I predicted that we faced a global regime of AI-governance and AI-govnerveance. This came from and promotes what I term AI-posthumanism. This attitude threatens the species. It also verifies my assumption that the history of AI was never about improving human welfare. It was about dominance and control of the human species by elite circles of technocrats and techno-craftspeople. It was foreshadowed in The Leviathan and suggested by the ideas of Francis Bacon. The posthuman position is predicated on a Promethean, Titanist attitude that rejects God and the existing perception of the heavens. Your viewpoint is totally consistent with the mechanistic, materialistic, atomistic, reductionist, atheistic position that sees humans and natures as machines. The cost of AI to the environment I didn’t hear you talk about, though you may have. But why should we spend so much money on this project?

It is quite incredible as a scientific person that you present us with a fait accompli as if all these things happened without human agency, as if machines have had this life in them from the start, as if all this is inevitable and unavoidable. How is that scientific or intelligent? It begins to sound like some of the pathological examples from the work of Iain McGilchrist about an over-developed left hemisphere.

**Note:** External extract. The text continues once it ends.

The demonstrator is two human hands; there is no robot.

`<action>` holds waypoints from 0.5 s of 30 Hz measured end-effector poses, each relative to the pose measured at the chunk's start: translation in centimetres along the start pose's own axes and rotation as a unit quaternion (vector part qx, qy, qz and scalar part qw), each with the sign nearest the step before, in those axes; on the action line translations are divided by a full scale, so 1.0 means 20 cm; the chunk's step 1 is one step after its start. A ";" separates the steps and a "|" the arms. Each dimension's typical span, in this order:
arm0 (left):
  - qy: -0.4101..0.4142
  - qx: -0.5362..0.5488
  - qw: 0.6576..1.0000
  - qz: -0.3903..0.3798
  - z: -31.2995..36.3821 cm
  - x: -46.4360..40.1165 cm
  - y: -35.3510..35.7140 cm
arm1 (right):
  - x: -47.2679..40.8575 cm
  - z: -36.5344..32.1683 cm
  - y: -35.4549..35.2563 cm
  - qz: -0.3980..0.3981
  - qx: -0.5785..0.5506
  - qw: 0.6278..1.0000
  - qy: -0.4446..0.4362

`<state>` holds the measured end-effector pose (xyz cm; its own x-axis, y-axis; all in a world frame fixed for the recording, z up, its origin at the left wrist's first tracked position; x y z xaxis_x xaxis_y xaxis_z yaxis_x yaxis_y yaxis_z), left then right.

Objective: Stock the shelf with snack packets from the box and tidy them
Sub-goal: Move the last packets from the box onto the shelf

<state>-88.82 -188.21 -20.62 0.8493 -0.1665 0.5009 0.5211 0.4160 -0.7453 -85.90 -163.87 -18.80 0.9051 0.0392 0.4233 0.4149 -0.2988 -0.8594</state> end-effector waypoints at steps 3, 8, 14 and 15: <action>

As well as the grandfather, you are more commonly called the godfather of AI. When you have rejected God that term becomes a bit more loaded. Already  ‘The Godfather’ can be something else. When you bring us on the walk by the cliff and begin to tell us about the dangers, it makes me feel like you are making us an offer we cannot refuse. Does your ability to do so come from your intelligence? You say machines can do everything humans can do. We are obviously just inferior and costly machines. How is it that we have to justify ourselves and our very existence to machines and people like you? Maybe we have to think in terms of the Godfly.  Thanks for the walk. It is not the risky result nor the precarious position that is so scary as the minds behind the machines that have been animated by them. I mean to say Gramps that when we stare into the abyss, we realise who has brought us here and wonder about the choice you present as you hold our hands telling us how vulnerable we are. Maybe it’s just me. Everyone else thinks you’re the bee’s knees. Maybe you should have read Human Use of Human Beings (1950) by Weiner. He was principled when he realised what science had wrought. Watch Frankenstein if you’re too busy. May God save us from our own conceit. That does not compute for you I know.